The tsunami of bad news that hit the mortgage market in the last year is bringing huge opportunities for Dyck O’Neal, a firm that has long specialized in buying and collecting mortgage deficiencies, first and second loans, home equity loans (HELOCS) and promissory notes.
That great growth has also brought challenges as the firm works to keep up with the tide of mortgage debt flooding the market.
Michael J. Cramer, the firm’s president and CEO, said that Dyck O’Neal received $1 billion in referrals last year, three times larger than the year before. The Arlington, Texas-based firm has about 45 employees and a second office in Addison.
It’s no secret that home buyers are having difficulty paying their monthly mortgages. About 405,000 households lost their homes in 2007, up more than 50 percent from 269,000 the year before, according to RealtyTrac, a seller of foreclosed properties. In 2007, more than 1 percent of all U.S. households were in some stage of foreclosure, up from about 0.6 percent in 2006.
Dyck O’Neal clients include Fortune 500 mortgage portfolio investors along with commercial banks, said Cramer, who declined to name the firms. “They need a mortgage deficiency program. There’s a need to sell assets. It’s a great opportunity for us,” he said.
The downside is similar to what collectors in other sectors are saying today–consumers don’t have the money to pay off their debt, forcing collectors to be more creative.
“It’s a lot harder to collect on the debt. People can’t refinance, and there is no liquidity out there. You can’t get loans if you have marginal credit,” said Cramer. That’s meant setting up payment plans for debtors instead of garnering lump sum settlements.
And clients are putting more pressure on the firm as more consumers go into foreclosure. “Before it was pennies, now its quarters and dollars,” said Cramer. “There’s much more emphasis on collecting non-performing deficiencies.”
Mortgage collections is a specialized field with only a few competitors.

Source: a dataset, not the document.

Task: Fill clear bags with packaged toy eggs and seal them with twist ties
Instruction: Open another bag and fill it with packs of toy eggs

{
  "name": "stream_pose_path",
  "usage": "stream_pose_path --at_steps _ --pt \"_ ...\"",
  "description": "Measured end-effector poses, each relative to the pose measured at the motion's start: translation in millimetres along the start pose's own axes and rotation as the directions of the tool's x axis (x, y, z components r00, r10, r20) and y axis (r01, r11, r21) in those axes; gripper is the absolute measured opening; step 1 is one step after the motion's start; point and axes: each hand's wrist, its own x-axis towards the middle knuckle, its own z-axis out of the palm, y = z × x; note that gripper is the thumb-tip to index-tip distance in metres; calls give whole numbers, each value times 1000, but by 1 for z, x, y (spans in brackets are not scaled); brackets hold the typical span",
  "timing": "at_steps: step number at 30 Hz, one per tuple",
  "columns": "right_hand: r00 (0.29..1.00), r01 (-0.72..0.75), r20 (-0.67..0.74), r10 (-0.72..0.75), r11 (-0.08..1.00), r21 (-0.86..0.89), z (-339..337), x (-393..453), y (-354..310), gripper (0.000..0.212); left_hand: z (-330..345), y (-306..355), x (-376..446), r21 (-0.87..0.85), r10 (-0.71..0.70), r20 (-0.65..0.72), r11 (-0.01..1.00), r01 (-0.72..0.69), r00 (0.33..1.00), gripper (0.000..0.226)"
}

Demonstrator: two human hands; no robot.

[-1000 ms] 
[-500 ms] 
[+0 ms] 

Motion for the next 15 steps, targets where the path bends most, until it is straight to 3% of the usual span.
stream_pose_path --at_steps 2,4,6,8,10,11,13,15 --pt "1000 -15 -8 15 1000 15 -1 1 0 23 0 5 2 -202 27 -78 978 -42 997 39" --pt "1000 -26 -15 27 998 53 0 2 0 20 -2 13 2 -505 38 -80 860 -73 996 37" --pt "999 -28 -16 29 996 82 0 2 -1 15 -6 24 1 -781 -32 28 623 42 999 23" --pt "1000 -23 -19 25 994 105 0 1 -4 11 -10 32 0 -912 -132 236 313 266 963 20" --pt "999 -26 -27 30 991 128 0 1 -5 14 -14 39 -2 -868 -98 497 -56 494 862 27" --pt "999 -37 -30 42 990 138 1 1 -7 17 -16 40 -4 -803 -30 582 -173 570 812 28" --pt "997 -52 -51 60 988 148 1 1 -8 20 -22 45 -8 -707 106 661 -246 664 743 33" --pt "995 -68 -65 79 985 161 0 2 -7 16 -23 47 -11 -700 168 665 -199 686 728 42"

The average debt for Dyck O’Neal is $35,000 to $45,000, and it takes care and experience to confirm the property documentation, such as the chain of title, said Cramer.
“It’s similar to commercial collections. You have to understand the transaction, you can’t just take basic consumer information and start collecting,” said Cramer. Moreover, there is a blizzard of state-specific laws that must be followed.

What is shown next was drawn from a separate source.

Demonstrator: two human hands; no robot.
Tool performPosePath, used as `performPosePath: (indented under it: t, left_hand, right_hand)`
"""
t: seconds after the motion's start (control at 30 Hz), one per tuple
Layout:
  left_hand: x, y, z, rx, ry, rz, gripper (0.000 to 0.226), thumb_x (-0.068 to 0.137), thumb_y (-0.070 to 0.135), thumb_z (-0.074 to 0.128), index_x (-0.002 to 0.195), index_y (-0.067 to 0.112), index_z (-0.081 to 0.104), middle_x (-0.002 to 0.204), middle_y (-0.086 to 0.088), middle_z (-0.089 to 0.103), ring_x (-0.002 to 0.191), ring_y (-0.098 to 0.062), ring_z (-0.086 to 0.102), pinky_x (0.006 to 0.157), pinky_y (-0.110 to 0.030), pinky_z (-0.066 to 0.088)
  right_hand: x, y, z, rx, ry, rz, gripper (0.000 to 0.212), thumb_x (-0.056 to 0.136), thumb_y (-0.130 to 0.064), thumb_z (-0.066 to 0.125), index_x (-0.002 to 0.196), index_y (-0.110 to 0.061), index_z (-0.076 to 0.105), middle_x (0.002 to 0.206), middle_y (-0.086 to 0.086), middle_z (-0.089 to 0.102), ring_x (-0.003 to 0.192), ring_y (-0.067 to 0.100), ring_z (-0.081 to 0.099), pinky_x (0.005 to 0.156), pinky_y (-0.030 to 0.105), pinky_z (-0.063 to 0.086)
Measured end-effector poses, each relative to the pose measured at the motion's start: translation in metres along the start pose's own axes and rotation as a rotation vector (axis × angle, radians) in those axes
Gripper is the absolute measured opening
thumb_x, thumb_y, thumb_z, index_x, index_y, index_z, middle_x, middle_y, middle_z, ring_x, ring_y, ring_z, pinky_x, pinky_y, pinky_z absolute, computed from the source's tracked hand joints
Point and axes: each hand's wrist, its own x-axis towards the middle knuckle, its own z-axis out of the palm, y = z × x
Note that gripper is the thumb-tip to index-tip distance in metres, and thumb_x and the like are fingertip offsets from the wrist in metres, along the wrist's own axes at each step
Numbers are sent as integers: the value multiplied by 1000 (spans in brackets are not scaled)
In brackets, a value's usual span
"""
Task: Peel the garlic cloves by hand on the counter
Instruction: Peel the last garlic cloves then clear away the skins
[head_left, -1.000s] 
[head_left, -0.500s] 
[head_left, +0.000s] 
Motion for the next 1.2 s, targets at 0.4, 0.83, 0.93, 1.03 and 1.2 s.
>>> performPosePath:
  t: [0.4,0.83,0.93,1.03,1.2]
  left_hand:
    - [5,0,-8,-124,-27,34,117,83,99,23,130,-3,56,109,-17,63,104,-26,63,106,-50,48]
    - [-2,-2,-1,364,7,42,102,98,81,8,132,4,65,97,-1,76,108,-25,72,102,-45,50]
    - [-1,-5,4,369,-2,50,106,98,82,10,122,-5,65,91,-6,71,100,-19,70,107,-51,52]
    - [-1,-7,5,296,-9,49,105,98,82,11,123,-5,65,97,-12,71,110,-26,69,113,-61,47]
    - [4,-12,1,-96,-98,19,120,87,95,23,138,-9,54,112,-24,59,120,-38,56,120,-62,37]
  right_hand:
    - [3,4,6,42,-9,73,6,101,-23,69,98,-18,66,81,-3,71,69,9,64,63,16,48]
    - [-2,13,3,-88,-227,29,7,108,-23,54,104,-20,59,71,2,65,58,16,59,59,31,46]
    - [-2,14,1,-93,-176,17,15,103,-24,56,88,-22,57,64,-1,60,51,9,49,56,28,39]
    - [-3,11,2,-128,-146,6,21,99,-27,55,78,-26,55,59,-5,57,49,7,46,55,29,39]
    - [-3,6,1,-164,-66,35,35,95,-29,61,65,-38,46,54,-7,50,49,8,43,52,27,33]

And the collection occurs during a traumatic time for the debtor. “A foreclosure occurs because of divorce, medical problems, a bad investment. It’s an emotional event,” said Cramer.
That requires a different set of skills from the collection agent than someone working credit card debt. Cramer notes the average Dyck O’Neal agent has 10 years of experience.
The firm was started 20 years ago by Gary A. Dyck and Jori L. O’Neal to serve the mortgage deficiency niche in Texas, a market then growing exponentially due to the savings and loan crisis of the 1980s and the sell off of real estate assets. From 1989 to 1995, the government-owned U.S.Resolution Trust Corporation (RTC) closed or resolved 747 thrifts with total assets of $394 billion.
Fast forward to 2002, the crisis is well-over and Dyck O’Neal is seeking investors to further grow the business. Cramer, who had been buying debt from commercial banks and credit card issuers, liked the Dyck O’Neal niche and the fact it was a local firm. He decided to buy the firm.
“They had the product and I had the people. It was good fit for both of us,” said Cramer.
In his first year as leader, the firm doubled in size and revenues rose 35 percent, he said. The firm has continued to grow and stretch beyond Texas, garnering national clients.
Cramer said that there is discussion of creating a government agency, perhaps similar to the RTC, which would have oversight of the burgeoning number of mortgage foreclosures. Whatever happens, by most accounts, the real estate market is in a severe down turn that will get worse before it gets better. That looks to mean further growth for Dyck O’Neal.